La desconfianza es probablemente el principal origen de todos los conflictos. Pero es también el principal obstáculo para resolverlos conversando.

La negociación debe iniciarse con gestos que reestablezcan por lo menos una parte de la confianza.

Soberbia y vanidad
Otros obstáculos para negociar conflictos son la soberbia y la vanidad. Pocas personas entienden que ambas son muestras de debilidad.

“Que cedan los otros”, “los buenos somos nosotros y somos más”, “con delincuentes no se negocia”, “la ley y la fuerza están de nuestro lado”, “represión, represión, represión”, no son posiciones negociadoras.

Desesperanza
No puede permitirse que la insatisfacción de las comunidades se convierta en desesperanza. Porque en este estado, los insatisfechos se la juegan a todo o nada, a ganar o a morir.

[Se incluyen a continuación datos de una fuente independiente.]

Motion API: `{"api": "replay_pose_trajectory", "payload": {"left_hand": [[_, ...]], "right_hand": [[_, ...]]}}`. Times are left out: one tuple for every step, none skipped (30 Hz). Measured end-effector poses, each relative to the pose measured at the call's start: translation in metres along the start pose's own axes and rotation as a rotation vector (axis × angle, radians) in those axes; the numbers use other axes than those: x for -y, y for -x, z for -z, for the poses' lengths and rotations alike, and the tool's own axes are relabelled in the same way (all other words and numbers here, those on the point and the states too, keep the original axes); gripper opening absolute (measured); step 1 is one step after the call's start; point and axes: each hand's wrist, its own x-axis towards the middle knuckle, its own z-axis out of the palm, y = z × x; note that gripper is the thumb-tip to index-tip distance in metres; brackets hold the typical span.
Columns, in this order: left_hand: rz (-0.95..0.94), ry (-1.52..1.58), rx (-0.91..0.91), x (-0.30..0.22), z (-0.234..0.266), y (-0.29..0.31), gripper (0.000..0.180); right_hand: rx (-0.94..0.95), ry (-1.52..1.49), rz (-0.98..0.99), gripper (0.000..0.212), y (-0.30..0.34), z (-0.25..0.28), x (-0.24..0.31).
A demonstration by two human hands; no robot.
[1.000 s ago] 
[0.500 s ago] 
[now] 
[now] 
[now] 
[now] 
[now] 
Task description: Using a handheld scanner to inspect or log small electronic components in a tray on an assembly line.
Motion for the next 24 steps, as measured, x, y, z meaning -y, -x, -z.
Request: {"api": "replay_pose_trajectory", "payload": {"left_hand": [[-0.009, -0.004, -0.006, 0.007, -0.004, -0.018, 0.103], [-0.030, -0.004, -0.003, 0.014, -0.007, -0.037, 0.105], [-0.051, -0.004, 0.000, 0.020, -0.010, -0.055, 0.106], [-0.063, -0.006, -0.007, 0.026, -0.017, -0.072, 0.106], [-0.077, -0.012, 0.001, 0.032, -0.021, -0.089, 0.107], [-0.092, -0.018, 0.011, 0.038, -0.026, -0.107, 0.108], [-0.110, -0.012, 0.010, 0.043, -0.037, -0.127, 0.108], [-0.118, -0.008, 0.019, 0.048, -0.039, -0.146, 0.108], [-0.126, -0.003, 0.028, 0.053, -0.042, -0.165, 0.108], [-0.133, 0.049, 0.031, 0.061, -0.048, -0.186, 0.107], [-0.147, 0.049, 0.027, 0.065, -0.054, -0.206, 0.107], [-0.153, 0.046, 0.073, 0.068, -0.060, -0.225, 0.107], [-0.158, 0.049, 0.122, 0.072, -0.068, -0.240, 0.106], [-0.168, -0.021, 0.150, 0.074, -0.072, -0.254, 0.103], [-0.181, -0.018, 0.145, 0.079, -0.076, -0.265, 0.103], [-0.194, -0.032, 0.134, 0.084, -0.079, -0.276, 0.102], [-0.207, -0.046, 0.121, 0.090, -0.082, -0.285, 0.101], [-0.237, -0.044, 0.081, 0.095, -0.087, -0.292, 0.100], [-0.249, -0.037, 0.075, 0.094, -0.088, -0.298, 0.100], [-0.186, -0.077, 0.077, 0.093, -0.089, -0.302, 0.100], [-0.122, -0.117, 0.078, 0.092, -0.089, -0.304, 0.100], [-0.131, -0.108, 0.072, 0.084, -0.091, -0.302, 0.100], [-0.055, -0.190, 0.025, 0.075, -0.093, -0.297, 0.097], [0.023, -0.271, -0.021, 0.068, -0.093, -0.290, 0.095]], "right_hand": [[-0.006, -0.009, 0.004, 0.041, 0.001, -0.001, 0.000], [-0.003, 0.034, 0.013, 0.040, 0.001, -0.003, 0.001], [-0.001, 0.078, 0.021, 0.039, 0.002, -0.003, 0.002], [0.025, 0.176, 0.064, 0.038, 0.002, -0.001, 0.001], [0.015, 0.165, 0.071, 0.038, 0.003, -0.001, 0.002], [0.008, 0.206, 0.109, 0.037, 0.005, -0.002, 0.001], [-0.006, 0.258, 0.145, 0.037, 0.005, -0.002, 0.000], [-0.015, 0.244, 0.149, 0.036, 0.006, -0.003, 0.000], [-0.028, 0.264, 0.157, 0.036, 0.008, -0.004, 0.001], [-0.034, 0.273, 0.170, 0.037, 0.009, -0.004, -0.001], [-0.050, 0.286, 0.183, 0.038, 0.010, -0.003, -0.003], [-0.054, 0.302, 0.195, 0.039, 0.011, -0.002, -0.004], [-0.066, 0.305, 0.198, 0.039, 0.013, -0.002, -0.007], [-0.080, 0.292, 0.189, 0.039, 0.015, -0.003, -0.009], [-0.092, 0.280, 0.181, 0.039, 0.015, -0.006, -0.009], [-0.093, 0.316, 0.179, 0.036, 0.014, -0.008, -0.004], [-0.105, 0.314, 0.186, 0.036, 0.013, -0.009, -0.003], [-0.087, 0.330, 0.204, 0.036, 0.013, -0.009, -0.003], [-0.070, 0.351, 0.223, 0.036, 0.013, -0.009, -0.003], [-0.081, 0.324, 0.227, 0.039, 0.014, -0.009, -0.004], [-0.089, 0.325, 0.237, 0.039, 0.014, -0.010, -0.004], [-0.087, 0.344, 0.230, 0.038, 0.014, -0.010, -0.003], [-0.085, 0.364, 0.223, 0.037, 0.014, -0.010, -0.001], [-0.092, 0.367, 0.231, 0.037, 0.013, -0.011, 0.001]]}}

Es tal la desazón que produce la desesperanza que no les importa inmolarse. En este punto ya no cabe la negociación.

En todos los conflictos hay una minoría de desesperanzados, que asumen comportamientos delincuenciales. Y una minoría de personalidades violentas que muestran en los conflictos su peor versión.

Pero una mayoría quiere soluciones. El ruido de los primeros no puede contaminar la negociación.

Daños
Los conflictos, por definición, son dañinos, destructivos. Dañan o destruyen vidas y riquezas.

Hay que entender que el poder de los alzamientos populares nace de su capacidad para perturbar. Es la herramienta extrema a la que acuden para hacerse oír, cuando encuentran cerradas las otras vías.

La violencia ha servido para conquistar derechos: liberación de los esclavos, derechos de la mujer, pensiones, jornada laboral, derechos humanos… Como decía alguien, “los derechos no se conquistan tocando violín”.

Imponer
Si hay conflicto es porque antes no había normalidad sino extrema insatisfacción. Si en la mesa de conversación no se acuerda un nivel superior de beneficios, difícilmente habrá solución.

Negociar significa ceder para converger, en ninguna de sus acepciones negociar significa imponer. Se supone que en la mesa de negociación las fuerzas en conflicto tienen niveles parecidos de poder.

Civiles armados
La violencia armada de los civiles, le introduce al conflicto una variable adicional que hace más difícil la solución conversada. El abuso de la autoridad o de la fuerza son el combustible para la continuidad de los conflictos y un obstáculo para conversar.

Civiles desarmados
Las manifestaciones desarmadas de la población civil son un factor que contribuye eficazmente a ambientar una solución negociada.

Escuchar
Escuchar para entender sigue siendo el arma más poderosa para superar cualquier conflicto por la vía conversada. Pero la soberbia y la vanidad cierran casi siempre esta posibilidad.

Presencia de un tercero
Si entre las fuerzas confrontadas no hay un líder que genere confianza, que esté más allá de la soberbia y la vanidad, conviene buscar la participación de un tercero, acordado entre las partes. Puede ser un organismo internacional o una personalidad de reputación intachable.

Primer paso
Alguien tiene que dar el primer paso para resolver un conflicto. Solo que exige grandeza, que no es una condición humana muy frecuente.